All of the data should be restated word for word.

--- --- ---

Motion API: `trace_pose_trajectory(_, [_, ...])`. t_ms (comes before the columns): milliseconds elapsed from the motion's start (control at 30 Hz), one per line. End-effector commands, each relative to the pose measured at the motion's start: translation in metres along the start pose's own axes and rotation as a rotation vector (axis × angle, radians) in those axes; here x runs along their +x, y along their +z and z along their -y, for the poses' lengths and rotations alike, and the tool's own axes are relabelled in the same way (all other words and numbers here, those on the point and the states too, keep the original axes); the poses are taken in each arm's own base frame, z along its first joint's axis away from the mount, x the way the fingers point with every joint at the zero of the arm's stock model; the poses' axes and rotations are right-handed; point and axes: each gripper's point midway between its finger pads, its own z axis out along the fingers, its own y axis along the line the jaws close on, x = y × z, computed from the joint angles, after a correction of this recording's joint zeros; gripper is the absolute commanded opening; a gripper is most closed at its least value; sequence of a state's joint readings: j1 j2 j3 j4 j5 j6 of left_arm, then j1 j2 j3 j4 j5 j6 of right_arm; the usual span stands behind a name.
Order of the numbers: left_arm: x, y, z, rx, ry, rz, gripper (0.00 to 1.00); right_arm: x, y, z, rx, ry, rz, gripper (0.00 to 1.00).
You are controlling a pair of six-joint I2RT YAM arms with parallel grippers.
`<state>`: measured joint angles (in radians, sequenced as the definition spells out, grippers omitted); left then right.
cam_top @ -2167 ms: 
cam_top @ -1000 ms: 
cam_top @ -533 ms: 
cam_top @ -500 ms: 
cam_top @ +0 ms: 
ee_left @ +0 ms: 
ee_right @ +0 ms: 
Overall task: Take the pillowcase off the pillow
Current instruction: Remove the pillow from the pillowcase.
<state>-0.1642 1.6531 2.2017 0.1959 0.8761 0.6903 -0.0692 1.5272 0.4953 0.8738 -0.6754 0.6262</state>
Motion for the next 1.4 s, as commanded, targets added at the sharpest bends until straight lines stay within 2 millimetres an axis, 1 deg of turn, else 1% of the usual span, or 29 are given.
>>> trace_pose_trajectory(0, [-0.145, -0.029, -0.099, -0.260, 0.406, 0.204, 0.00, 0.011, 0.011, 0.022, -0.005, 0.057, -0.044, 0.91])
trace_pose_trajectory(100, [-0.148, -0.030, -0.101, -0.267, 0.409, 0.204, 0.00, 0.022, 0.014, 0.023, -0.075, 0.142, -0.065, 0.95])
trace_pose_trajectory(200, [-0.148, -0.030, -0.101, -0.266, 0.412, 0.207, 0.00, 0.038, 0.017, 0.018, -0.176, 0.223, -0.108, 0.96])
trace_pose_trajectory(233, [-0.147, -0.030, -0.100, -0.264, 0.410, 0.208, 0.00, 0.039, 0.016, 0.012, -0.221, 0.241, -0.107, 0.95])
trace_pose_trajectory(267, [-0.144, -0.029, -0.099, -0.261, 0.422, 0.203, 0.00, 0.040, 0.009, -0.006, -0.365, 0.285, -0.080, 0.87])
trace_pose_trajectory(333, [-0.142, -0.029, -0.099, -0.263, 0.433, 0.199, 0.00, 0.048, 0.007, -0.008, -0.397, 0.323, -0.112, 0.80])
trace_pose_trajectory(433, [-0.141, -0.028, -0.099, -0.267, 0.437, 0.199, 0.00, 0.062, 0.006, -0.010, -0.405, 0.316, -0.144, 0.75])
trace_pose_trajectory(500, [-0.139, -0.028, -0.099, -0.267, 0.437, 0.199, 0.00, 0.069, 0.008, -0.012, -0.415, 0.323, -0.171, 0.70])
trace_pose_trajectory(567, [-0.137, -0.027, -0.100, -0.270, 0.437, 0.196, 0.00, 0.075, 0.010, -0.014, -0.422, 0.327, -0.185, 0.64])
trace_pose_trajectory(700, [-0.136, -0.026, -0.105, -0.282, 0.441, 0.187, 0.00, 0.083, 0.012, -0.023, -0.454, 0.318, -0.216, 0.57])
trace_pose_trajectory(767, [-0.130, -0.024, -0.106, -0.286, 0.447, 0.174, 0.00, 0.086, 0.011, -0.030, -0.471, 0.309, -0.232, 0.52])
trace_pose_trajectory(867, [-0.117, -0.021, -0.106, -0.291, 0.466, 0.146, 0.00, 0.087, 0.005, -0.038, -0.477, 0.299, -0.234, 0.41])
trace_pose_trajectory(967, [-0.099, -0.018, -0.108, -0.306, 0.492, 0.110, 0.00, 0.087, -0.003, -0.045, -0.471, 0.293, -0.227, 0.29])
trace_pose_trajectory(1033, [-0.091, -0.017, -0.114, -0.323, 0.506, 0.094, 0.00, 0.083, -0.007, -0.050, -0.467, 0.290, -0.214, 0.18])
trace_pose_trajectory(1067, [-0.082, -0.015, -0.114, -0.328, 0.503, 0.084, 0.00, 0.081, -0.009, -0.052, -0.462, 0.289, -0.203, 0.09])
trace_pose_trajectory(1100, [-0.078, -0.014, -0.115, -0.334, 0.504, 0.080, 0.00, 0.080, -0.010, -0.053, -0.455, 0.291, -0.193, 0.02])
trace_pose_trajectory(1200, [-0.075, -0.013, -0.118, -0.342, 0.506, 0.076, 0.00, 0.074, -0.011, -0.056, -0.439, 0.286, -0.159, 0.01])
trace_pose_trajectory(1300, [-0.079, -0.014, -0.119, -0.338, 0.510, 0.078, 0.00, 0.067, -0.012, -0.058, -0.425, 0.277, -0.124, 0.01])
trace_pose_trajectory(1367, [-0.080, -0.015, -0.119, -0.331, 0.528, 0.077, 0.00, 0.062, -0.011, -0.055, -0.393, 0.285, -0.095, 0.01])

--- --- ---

SOLUTION TO THIS EXERCISE —
Motion API: `trace_pose_trajectory(_, [_, ...])`. t_ms (comes before the columns): milliseconds elapsed from the motion's start (control at 30 Hz), one per line. End-effector commands, each relative to the pose measured at the motion's start: translation in metres along the start pose's own axes and rotation as a rotation vector (axis × angle, radians) in those axes; here x runs along their +x, y along their +z and z along their -y, for the poses' lengths and rotations alike, and the tool's own axes are relabelled in the same way (all other words and numbers here, those on the point and the states too, keep the original axes); the poses are taken in each arm's own base frame, z along its first joint's axis away from the mount, x the way the fingers point with every joint at the zero of the arm's stock model; the poses' axes and rotations are right-handed; point and axes: each gripper's point midway between its finger pads, its own z axis out along the fingers, its own y axis along the line the jaws close on, x = y × z, computed from the joint angles, after a correction of this recording's joint zeros; gripper is the absolute commanded opening; a gripper is most closed at its least value; sequence of a state's joint readings: j1 j2 j3 j4 j5 j6 of left_arm, then j1 j2 j3 j4 j5 j6 of right_arm; the usual span stands behind a name.
Order of the numbers: left_arm: x, y, z, rx, ry, rz, gripper (0.00 to 1.00); right_arm: x, y, z, rx, ry, rz, gripper (0.00 to 1.00).
You are controlling a pair of six-joint I2RT YAM arms with parallel grippers.
`<state>`: measured joint angles (in radians, sequenced as the definition spells out, grippers omitted); left then right.
cam_top @ -2167 ms: 
cam_top @ -1000 ms: 
cam_top @ -533 ms: 
cam_top @ -500 ms: 
cam_top @ +0 ms: 
ee_left @ +0 ms: 
ee_right @ +0 ms: 
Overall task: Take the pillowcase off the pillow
Current instruction: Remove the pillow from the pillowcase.
<state>-0.1642 1.6531 2.2017 0.1959 0.8761 0.6903 -0.0692 1.5272 0.4953 0.8738 -0.6754 0.6262</state>
Motion for the next 1.4 s, as commanded, targets added at the sharpest bends until straight lines stay within 2 millimetres an axis, 1 deg of turn, else 1% of the usual span, or 29 are given.
>>> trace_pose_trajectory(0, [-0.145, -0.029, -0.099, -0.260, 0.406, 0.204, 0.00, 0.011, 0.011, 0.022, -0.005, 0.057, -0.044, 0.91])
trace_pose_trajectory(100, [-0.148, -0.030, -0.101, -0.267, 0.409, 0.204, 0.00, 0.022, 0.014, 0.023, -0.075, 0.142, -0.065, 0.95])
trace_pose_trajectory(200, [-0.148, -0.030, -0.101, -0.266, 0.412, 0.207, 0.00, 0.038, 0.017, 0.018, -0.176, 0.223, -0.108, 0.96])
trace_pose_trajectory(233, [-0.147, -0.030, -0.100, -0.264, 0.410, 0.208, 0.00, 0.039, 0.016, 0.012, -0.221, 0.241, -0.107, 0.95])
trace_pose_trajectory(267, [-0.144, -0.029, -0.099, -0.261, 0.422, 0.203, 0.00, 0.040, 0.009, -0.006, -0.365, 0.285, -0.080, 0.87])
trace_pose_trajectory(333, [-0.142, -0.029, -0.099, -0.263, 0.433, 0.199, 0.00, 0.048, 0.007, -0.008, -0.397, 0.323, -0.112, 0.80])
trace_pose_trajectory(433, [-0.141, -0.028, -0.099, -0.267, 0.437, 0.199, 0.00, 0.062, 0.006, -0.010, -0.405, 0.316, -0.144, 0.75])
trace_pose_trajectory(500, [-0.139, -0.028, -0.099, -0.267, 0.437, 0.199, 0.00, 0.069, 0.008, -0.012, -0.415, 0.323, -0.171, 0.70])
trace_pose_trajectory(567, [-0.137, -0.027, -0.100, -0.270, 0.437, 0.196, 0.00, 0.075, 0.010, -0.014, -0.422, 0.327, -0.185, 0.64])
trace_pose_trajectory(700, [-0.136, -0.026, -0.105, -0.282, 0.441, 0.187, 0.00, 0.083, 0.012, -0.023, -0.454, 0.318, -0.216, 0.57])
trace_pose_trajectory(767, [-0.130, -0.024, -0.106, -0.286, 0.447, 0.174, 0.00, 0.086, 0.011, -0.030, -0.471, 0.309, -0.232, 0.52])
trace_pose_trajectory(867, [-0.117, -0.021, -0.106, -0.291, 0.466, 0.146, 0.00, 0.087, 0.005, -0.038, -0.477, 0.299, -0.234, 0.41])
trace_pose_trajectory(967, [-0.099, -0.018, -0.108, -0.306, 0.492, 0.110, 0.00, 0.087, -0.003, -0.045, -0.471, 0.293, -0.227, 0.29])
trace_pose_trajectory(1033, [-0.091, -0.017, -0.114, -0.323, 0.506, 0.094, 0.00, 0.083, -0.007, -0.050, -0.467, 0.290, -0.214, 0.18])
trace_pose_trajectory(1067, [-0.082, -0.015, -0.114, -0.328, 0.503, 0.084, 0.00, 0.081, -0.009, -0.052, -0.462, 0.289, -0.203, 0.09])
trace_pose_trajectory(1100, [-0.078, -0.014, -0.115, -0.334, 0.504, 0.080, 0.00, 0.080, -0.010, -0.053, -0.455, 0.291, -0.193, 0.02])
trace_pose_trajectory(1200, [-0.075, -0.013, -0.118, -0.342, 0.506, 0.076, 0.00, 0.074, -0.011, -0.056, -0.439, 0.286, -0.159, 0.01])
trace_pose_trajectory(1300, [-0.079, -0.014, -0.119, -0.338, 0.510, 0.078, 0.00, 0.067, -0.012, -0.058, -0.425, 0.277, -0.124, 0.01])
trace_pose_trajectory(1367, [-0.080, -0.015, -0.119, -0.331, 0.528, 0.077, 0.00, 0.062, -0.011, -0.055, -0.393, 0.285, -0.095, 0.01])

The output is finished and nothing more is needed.